▶ TASK REQUIREMENTS: Look through the entries for the string "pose", and copy each line that holds it.

*** MATERIAL FOR THE TASK Section Begins ***

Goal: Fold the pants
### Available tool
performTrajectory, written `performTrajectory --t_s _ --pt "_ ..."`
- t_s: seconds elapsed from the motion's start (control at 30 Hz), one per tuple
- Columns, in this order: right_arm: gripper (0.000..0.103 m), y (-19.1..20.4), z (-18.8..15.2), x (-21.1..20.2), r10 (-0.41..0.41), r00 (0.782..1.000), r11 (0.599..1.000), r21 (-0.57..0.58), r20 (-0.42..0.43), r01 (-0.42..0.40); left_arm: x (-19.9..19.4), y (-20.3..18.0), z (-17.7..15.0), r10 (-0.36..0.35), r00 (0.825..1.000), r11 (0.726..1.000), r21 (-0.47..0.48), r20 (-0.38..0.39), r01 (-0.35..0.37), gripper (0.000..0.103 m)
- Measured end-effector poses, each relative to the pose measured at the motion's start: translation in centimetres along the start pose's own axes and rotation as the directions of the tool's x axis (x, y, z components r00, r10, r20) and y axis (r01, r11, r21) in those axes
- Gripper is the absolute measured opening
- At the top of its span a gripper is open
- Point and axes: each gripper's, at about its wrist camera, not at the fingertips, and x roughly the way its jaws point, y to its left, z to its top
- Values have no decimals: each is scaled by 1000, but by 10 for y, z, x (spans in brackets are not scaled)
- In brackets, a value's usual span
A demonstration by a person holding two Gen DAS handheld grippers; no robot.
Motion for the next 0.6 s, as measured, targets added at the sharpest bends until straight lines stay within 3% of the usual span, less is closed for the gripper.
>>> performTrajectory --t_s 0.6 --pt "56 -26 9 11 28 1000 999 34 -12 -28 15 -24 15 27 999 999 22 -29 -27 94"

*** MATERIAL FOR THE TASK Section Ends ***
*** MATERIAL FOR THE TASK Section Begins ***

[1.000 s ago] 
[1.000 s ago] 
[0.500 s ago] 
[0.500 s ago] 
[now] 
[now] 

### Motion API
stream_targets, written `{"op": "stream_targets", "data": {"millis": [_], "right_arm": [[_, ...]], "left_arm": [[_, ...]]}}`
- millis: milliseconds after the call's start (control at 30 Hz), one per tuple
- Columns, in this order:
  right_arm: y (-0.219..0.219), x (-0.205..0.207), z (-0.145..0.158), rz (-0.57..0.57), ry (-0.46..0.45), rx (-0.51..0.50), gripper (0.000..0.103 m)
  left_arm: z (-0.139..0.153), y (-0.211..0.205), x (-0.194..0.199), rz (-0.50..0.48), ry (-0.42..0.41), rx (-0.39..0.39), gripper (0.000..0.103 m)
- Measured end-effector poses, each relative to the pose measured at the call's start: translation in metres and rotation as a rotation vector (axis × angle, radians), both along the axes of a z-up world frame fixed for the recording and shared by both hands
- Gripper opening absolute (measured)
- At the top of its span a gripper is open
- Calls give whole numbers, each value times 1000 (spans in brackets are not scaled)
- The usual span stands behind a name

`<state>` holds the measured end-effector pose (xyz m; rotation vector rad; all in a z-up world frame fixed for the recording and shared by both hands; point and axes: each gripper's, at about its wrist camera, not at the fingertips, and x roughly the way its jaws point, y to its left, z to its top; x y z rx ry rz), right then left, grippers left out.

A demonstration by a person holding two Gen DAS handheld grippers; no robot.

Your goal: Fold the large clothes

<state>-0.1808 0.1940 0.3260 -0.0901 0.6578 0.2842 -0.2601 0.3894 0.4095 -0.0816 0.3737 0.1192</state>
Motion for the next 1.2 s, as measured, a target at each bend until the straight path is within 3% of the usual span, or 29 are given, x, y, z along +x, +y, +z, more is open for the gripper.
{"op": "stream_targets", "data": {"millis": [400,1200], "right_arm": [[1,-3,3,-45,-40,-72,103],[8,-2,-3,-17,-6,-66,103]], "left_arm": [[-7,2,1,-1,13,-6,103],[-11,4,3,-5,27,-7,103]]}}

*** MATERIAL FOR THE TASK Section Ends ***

▶ ANSWER:
- Measured end-effector poses, each relative to the pose measured at the motion's start: translation in centimetres along the start pose's own axes and rotation as the directions of the tool's x axis (x, y, z components r00, r10, r20) and y axis (r01, r11, r21) in those axes
- Measured end-effector poses, each relative to the pose measured at the call's start: translation in metres and rotation as a rotation vector (axis × angle, radians), both along the axes of a z-up world frame fixed for the recording and shared by both hands
`<state>` holds the measured end-effector pose (xyz m; rotation vector rad; all in a z-up world frame fixed for the recording and shared by both hands; point and axes: each gripper's, at about its wrist camera, not at the fingertips, and x roughly the way its jaws point, y to its left, z to its top; x y z rx ry rz), right then left, grippers left out.

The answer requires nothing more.